Bitcoin ‘as bad for environment as beef production’
Digital cryptocurrency uses more energy than mining gold, reports Maryam Zakir-Hussain
Bitcoin is doing as much damage to the environment as beef production, researchers have found in a new report about the impact of the popular cryptocurrency on the climate.
Rather than being seen as similar to ‘digital gold’, Bitcoin should instead be compared to much more energy intensive products such as beef, natural gas, and crude oil, the report said.
In December 2021, Bitcoin had an approximate market value of $960 billion, with a roughly 41 percent global market share among cryptocurrencies.
The climate damage the researchers referred to are estimates of financial damage from carbon emissions and the impact of climate change on economies.
While it has always been known that Bitcoin is energy intensive, it has so far been unclear the extent of its impact on the environment.

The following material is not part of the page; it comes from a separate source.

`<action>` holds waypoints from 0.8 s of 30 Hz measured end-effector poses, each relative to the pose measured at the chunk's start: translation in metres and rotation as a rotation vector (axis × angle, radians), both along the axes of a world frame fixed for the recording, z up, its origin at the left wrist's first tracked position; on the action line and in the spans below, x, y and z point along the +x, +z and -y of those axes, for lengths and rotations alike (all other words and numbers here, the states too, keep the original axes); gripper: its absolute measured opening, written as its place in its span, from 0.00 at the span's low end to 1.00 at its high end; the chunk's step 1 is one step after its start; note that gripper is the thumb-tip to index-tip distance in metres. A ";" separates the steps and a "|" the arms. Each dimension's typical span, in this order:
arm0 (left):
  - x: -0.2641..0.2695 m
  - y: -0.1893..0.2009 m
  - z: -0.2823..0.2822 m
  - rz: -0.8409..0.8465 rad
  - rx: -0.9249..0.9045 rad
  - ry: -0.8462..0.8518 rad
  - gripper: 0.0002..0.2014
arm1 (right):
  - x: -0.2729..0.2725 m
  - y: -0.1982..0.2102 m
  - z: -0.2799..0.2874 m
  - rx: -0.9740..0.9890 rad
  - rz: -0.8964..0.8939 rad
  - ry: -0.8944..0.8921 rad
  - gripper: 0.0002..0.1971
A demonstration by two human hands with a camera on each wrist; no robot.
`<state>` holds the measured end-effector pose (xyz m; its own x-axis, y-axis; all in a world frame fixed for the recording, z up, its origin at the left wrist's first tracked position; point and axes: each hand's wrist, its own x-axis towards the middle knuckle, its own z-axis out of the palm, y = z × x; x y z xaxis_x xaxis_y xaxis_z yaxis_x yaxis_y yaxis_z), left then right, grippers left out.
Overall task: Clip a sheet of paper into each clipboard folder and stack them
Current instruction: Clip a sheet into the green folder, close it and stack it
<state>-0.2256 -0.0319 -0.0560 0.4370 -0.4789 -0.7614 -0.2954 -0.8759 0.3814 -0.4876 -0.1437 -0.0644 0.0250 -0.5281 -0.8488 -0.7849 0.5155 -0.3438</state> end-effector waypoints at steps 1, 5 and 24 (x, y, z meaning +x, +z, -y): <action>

In analysis published in Scientific Reports, Benjamin Jones and colleagues from the University of New Mexico presented economic estimates of climate damages from Bitcoin mining between January 2016 and December 2021.
They found that in 2020, Bitcoin mining used 75.4 terawatt hours per year (TWhyear-1) – higher energy usage than Austria (69.9 TWhyear-1) or Portugal (48.4 TWhyear-1).
The authors assessed Bitcoin climate damages according to three sustainability criteria: whether the estimated climate damages re increasing over time; whether the market price of Bitcoin exceeds the economic cost of climate damages; and how the climate damages per coin mined compare to climate damages of other sectors and commodities.
They found that the energy emissions for Bitcoin mining have increased 126 fold from 0.9 tonnes of emissions per coin in 2016, to 113 tonnes per coin in 2021.
Calculations suggested each Bitcoin mined in 2021 generated 11,314 USD in climate damages, with total global damages exceeding 12 billion USD – 25 per cent of market prices.
Damages peaked at 156 per cent of coin price in May 2020, suggesting that each 1 USD of Bitcoin market value led to 1.56 USD in global climate damages.
Finally, the authors compared Bitcoin climate damages to damages from other industries and products such as electricity generation, crude oil processing, agricultural meat production and precious metal mining.
Climate damages for Bitcoin averaged at 35 per cent of its market value between 2016 and 2021. This was less than the climate damages compared to market value of electricity produced by natural gas at 46 per cent, and gasoline produced from crude oil at 41 per cent.
However, it was more than those of beef production at 33 per cent and gold mining at 4 per cent.
The authors concluded that Bitcoin does not meet any of the three key sustainability criteria they assessed it against, and that significant changes – including potential regulation – are required to make Bitcoin mining sustainable.